И в начале 1948-го прилетел первый камушек. 17 января в «Правде» (то есть с высочайшего ведома) появилась статья тов. Димитрова: «Народы Болгарии, Югославии, Албании, Чехословакии, Польши, Венгрии, а возможно, и Греции сами решат, что создать». А уже 29 января та же «Правда» зарычала: «Мы опубликовали заявление тов. Димитрова, но это не значит, что мы разделяем его мнение. Напротив, мы считаем, что эти страны не требуют навязчивых и фантастических “федераций" и “конфедераций"».
Опубликовать, чтобы указать на ошибки, было вполне в стиле Кремля. Это была прелюдия к «товарищескому разговору», и в начале февраля тов. Тито и тов. Димитрова, в самом деле, пригласили в Москву. Однако если дрессированный тов. Димитров прибыл сам, то «строптивый сынок» из Белграда предпочел прислать двух самых доверенных лиц — Эдварда Карделя и Милована Джиласа, в мемуарах которого подробно изложены детали встречи 10 февраля, по ходу которой тов. Сталин и Молотов читали им, «как первоклассникам, лекцию о правильной ленинской политике в области межгосударственных отношений».
Реакция гостей оказалась предсказуемо разной. Выслушав нотацию насчет «недопустимости особых внешнеполитических линий без предварительных консультаций с СССР», тов. Димитров мгновенно признал «значительные ошибки относительно фантастических планов Восточно-Европейской федерации» и поклялся придерживаться «правильной линии». А вот белградский тандем, естественно, мог только заверить, что всё передадут тов. Тито, в том числе и новое требование Кремля: до всяких объединений с Албанией срочно создавать Федерацию — но с центром не в Белграде, а в Софии.

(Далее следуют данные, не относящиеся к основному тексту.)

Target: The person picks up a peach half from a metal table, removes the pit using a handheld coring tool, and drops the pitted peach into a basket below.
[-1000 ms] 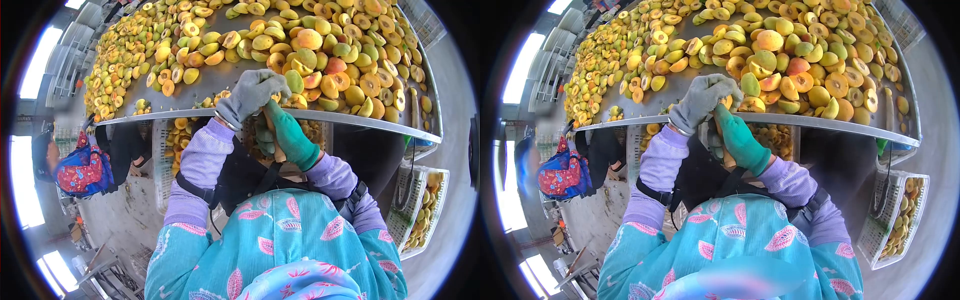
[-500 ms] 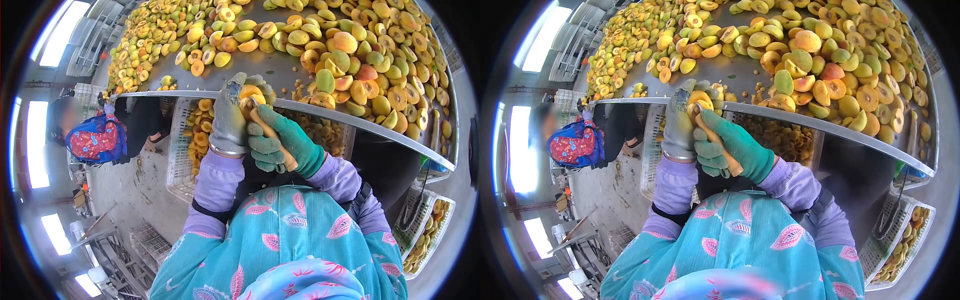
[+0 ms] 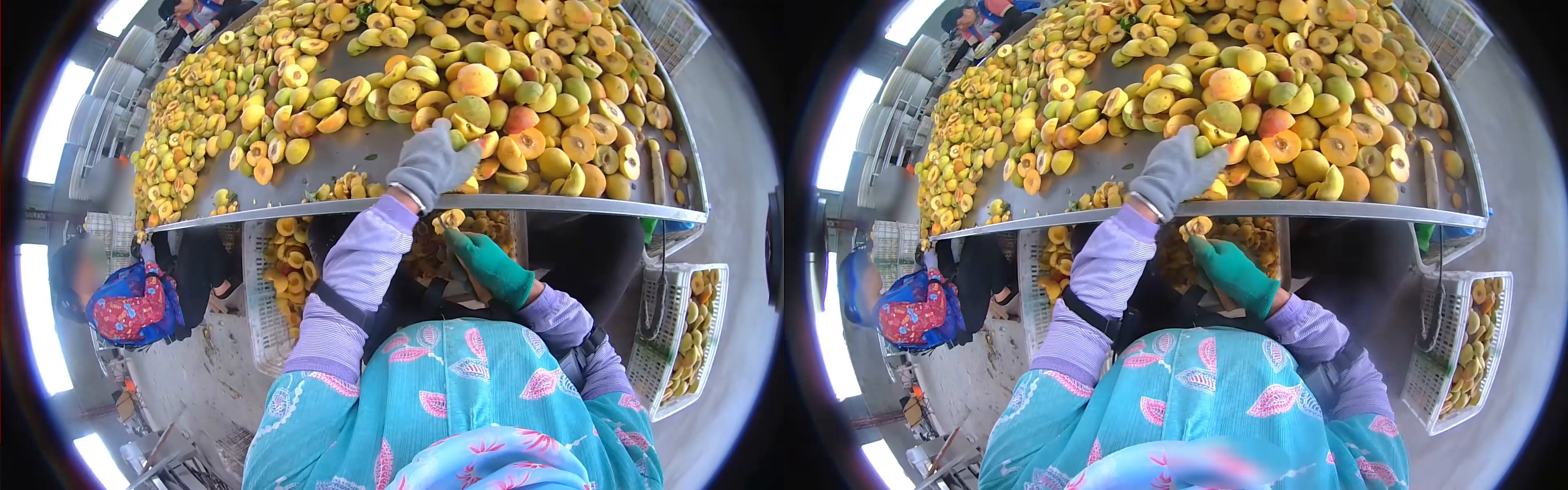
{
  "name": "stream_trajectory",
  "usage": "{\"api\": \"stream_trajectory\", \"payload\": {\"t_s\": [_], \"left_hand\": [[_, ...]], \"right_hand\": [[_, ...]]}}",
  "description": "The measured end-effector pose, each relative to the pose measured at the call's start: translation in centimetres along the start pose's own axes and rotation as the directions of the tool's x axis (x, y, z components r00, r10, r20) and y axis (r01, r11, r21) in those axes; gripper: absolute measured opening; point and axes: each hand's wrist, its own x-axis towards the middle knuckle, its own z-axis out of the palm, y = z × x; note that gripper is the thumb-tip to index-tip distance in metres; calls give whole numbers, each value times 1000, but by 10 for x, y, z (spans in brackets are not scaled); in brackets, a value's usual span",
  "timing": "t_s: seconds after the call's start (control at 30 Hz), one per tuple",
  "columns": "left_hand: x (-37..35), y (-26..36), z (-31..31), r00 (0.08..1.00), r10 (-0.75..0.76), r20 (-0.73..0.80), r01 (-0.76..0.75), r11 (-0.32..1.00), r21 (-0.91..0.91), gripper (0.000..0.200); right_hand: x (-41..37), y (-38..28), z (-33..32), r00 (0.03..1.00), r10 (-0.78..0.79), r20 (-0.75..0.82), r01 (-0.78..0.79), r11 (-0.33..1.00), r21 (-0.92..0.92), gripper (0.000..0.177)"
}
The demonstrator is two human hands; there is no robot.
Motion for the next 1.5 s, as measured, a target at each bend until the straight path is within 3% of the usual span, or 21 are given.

Короче говоря, коса нашла на камень. Выслушав вернувшихся из Москвы посланцев, тов. Тито, прекрасно всё понявший, заявил, что у Югославии «нет никаких разногласий с братским СССР в области внешней политики», но быстрая федерация с Болгарией «в таком формате и на таких условиях напоминает троянского коня, поэтому данный вопрос следует отложить до полного согласования».

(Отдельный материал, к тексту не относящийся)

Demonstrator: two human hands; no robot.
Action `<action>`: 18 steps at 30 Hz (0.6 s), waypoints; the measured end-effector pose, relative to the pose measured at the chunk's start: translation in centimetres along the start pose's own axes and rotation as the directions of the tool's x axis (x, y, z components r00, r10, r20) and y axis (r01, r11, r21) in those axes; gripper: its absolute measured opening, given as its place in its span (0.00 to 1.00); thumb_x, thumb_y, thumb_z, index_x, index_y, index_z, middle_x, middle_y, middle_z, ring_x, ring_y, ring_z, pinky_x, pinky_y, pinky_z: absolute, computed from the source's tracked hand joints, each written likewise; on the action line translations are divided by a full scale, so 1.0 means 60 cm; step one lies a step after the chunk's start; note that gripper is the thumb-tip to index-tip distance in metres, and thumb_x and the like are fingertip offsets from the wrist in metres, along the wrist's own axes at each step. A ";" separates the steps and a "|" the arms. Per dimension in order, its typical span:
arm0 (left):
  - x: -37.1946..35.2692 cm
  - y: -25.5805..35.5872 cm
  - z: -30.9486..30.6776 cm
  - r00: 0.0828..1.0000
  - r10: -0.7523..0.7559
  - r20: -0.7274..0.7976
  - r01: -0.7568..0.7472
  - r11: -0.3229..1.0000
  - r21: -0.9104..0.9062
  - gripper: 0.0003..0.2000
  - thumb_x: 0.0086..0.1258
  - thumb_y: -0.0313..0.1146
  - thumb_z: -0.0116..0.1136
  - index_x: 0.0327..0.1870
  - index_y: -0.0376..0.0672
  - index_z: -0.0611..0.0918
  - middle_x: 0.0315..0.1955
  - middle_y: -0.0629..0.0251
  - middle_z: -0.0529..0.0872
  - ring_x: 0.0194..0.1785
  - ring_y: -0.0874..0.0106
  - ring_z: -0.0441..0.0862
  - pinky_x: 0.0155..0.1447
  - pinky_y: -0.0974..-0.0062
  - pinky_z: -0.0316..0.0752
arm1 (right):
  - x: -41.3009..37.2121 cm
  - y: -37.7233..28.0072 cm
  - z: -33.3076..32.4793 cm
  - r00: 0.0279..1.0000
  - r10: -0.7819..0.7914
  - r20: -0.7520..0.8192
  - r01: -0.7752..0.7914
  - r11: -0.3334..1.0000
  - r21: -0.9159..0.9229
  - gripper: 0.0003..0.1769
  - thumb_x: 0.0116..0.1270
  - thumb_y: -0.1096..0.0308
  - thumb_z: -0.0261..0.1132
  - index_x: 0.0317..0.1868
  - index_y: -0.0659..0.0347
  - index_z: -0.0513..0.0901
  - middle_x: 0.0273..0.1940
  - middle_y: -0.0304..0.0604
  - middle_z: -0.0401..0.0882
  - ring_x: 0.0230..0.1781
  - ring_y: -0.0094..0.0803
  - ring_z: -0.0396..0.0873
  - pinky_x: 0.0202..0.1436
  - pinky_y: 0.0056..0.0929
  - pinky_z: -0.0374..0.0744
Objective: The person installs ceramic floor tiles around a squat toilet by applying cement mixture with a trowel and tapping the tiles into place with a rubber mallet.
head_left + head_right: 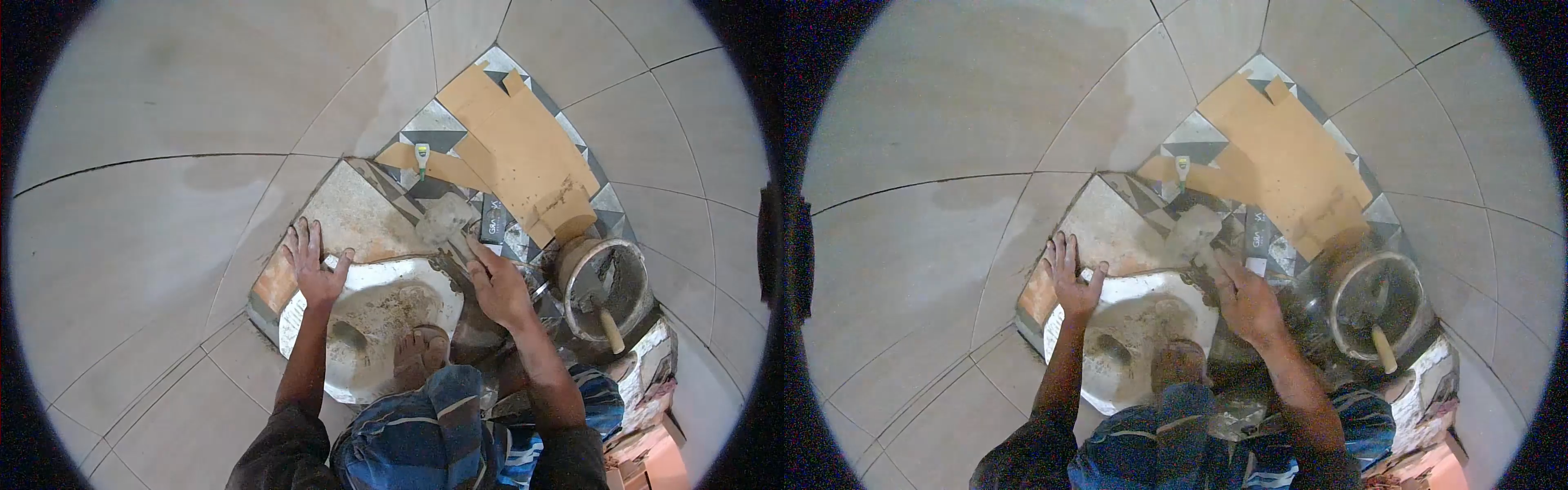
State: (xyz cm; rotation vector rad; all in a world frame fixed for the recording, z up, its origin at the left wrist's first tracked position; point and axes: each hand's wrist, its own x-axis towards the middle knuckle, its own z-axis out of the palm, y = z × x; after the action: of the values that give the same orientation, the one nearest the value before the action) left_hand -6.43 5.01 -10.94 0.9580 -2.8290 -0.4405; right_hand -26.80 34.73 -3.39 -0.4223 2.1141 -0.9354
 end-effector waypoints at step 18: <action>0.000 0.001 -0.002 1.000 0.021 0.015 -0.021 1.000 -0.013 0.44 0.65 0.50 0.75 0.82 0.48 0.69 0.83 0.51 0.63 0.87 0.45 0.51 0.85 0.36 0.37 | -0.007 0.014 -0.013 0.999 0.026 0.030 -0.026 0.999 -0.028 0.25 0.80 0.64 0.59 0.73 0.60 0.77 0.64 0.62 0.83 0.67 0.55 0.82 0.70 0.42 0.77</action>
State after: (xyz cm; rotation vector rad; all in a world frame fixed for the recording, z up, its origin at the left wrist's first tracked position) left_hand -6.44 5.06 -10.81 0.9260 -2.8434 -0.4653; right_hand -27.12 35.94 -3.45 -0.4196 2.1019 -0.8806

Сразу вслед за тем, справедливо расценив демарш как «демонстративный вызов», Москва заявила об отзыве всех советников и «приостановке» выделения финансовой помощи, на что тов. Тито отреагировал и вовсе возмутительно: «На нас оказывают экономическое давление. Мы должны ориентироваться на собственные силы», запретив впредь давать любую информацию советским специалистам.

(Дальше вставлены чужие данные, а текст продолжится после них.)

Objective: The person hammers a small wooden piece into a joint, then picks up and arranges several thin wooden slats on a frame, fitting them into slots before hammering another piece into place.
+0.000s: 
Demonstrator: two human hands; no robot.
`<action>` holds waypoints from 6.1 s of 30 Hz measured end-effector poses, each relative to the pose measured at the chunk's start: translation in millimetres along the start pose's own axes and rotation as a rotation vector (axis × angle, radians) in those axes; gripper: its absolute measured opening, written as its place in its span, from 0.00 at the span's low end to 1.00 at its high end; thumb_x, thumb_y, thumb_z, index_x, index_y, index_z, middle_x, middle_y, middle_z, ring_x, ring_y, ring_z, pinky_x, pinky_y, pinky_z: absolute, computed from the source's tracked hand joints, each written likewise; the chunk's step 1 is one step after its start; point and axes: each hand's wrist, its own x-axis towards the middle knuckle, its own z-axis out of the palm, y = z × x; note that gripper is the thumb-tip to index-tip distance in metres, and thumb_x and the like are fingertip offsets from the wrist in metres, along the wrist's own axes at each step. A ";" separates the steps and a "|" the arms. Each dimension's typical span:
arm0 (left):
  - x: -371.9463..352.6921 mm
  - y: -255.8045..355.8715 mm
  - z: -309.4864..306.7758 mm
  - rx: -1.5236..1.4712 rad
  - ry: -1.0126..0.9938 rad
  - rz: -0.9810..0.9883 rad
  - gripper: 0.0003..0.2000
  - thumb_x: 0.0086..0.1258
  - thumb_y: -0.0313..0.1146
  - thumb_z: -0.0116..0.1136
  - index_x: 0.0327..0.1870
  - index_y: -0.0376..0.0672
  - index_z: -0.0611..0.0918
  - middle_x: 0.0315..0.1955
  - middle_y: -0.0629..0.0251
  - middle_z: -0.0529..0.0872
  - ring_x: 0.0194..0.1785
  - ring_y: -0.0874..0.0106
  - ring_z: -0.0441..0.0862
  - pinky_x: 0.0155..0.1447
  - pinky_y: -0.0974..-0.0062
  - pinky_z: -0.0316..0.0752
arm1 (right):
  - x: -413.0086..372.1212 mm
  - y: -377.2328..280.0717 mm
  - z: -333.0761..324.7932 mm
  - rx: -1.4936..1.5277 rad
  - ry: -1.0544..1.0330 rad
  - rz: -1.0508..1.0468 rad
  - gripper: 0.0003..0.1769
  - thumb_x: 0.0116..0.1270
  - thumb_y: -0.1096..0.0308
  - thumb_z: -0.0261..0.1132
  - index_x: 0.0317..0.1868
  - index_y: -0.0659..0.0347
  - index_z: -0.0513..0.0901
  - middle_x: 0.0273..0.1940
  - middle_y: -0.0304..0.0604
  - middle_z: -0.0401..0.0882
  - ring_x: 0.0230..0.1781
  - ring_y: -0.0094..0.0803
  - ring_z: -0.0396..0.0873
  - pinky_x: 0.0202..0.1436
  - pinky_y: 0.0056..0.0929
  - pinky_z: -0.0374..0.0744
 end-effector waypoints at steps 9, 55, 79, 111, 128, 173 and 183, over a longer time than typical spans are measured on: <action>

Началась переписка «братских» ЦК. Поначалу довольно спокойная — Белград, следует признать, не хотел обострения и работал на полутонах, выражая готовность к компромиссу, — однако, поскольку Москва требовала ответа в стиле «да или нет?», быстро накаляющаяся. В марте тов. Сталин и тов. Молотов повысили градус, направив открытое письмо членам ЦК КПЮ, через голову их руководства, в котором фактически призвали «здоровые силы» выступить против Тито.
Естественно, тов. Тито отреагировал крайне жестко, а тов. Сталин в ответ потребовал вынести вопрос на срочное заседание Коминформа. И вновь — отказ, расцененный в Москве как «переход на путь раскола единого социалистического фронта стран народной демократии и Советского Союза». А это в переводе с партийного означало, что тов. Тито, возможно, уже «не товарищ», а следовательно, «вести беседу в кулуарах перестало быть целесообразным».
27-29 июня в Бухаресте, куда — очень серьезный намек! — срочно перенесли из Белграда штаб-квартиру Коминформа, приняли резолюцию «О положении в КПЮ». Кратко: в Югославии имеют место отождествление внешней политики СССР и стран капитала, непризнание теории классов и классовой борьбы, отказ от ликвидации кулачества и принижение роли пролетариата, переход на путь национализма, отход от марксизма-ленинизма и насаждение «позорного, чисто турецкого, террористического режима». Вывод: Югославия перерождается в «обычное буржуазное государство». Кто «за»? «Против» и воздержавшихся нет. Запишите в протокол.
И даже тогда тов. Тито не поздно еще было «разоружиться перед международным комдвижением». Можно было признать ошибки, посыпать голову пеплом, предложить какие-то шаги навстречу, — однако отщепенец Тито закусил удила. «Проблему взаимоотношений с Москвой, — заявил он, — легко можно было уладить конфиденциально, не вынося сор из избы, однако теперь, когда она стала достоянием остальных партий, мы не собираемся говорить в таком тоне и не позволим говорить в таком тоне с собой. Мы не позволяли этого ни туркам, ни гитлеровцам».